▸ WORK TASK:
Your answer should consist of all lines in the listing that hold the word "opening".

--- START ---

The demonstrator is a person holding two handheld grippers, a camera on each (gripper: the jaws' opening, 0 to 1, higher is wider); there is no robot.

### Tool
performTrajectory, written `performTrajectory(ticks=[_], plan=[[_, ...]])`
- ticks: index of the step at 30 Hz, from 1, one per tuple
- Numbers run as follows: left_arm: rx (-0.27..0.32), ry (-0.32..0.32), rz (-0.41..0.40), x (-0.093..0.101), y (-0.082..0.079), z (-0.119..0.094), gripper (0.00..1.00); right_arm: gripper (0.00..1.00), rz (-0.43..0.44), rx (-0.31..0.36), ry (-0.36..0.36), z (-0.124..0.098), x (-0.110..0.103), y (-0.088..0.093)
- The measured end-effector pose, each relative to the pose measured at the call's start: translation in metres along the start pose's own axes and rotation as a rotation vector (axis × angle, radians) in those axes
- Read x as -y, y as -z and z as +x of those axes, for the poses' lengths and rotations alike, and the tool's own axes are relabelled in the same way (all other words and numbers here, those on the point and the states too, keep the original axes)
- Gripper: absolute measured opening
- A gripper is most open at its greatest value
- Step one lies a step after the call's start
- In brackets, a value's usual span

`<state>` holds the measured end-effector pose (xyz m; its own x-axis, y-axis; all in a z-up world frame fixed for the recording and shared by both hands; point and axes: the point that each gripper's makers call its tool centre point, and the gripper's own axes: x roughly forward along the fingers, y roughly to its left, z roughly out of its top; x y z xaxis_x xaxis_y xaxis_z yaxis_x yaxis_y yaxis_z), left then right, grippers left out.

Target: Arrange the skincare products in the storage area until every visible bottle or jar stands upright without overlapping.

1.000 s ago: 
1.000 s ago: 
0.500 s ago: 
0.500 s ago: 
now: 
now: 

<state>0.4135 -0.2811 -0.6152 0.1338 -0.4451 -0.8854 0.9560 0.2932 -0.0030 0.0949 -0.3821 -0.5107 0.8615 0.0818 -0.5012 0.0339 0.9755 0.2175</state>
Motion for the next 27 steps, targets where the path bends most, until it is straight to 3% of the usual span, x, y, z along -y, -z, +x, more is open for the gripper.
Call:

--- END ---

▸ WRITTEN ANSWER:
The demonstrator is a person holding two handheld grippers, a camera on each (gripper: the jaws' opening, 0 to 1, higher is wider); there is no robot.
- Gripper: absolute measured opening

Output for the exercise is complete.